If you have parents who don't stand by you, you may be facing similar questions especially the one if you have an obligation to be there for your aging parents. After all they still raised you, they still were there for you when you were young and needed them. However, you also have to deal with the fact that they hurt you, disappointed you and your relationship with them may not be on good terms at this point in time.
Now, how can you solve this expat conundrum?
The first step is to acknowledge the fact that you left home for whatever reasons and that this has consequences for you and the people in your life and of course your parents. If we put ourselves in their shoes, we might see why they are concerned, worried and sad and if they manage to stay supportive, if they come and visit you, if they do their part in working on this relationship miles apart, maybe it is time to write a thank you note or send flowers or find another way to let them know how much this means to you. On the other hand you need to figure out how you can find meaningful ways to be there for them. Maybe schedule a vacation back home so they have something to look forward to, maybe to schedule weekly calls or send photos. Be creative, what would they appreciate?

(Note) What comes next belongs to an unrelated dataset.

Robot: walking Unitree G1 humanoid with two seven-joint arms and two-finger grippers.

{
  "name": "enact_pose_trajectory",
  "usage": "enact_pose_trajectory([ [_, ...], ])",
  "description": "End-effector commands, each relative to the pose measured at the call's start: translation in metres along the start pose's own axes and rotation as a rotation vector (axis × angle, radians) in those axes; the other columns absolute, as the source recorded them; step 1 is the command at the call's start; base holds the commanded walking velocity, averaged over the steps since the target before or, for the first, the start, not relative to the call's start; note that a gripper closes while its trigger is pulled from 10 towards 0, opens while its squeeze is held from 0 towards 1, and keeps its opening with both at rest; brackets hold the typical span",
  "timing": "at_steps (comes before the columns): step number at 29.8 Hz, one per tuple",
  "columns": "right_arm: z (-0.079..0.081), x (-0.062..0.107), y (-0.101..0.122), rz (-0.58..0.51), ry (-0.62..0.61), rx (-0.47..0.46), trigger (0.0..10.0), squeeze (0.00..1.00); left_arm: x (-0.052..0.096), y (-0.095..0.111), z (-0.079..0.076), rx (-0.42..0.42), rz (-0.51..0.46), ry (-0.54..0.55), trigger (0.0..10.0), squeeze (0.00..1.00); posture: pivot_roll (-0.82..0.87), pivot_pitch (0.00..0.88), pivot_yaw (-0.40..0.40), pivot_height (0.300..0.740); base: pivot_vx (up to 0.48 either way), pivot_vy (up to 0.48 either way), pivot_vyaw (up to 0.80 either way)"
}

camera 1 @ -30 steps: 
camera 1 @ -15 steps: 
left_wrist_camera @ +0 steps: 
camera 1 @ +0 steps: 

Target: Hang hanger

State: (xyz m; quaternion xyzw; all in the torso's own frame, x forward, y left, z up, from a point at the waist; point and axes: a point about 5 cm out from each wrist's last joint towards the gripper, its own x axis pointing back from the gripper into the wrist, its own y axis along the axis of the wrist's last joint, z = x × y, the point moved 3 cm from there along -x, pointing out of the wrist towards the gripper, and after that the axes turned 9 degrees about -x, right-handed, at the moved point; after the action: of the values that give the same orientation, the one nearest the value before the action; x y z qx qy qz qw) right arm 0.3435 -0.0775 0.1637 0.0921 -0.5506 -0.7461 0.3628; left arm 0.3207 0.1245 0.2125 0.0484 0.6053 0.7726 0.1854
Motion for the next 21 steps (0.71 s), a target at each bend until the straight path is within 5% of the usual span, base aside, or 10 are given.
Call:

And if they make it really hard for you to stay in contact with them, you need to figure out what you want. How do you want to show up? How do you want to interact with them? And for that matter: How do you want to spend your time abroad? These are all very personal questions and there is no textbook that can give you those answers, you need to find them on your own, because every family situation is so unique.
COACHING because your family situation is unique.
One final thought: We often assume that this conundrum wouldn't exist if we were home. Yet, you probably wouldn't live near your parents back home either. There might be a six hour drive in between you and your parents. You wouldn't be there either. You wouldn't be able to leave your work and everyday life behind for longer to take care of your parents everyday. Even back home sooner or later you would need to have this conversation of how to deal with aging parents and it is a difficult one at home or abroad.
FAMILIES ARE LIKE BRANCHES ON A TREE. WE GROW IN DIFFERENT DIRECTIONS YET OUR ROOTS REMAIN AS ONE.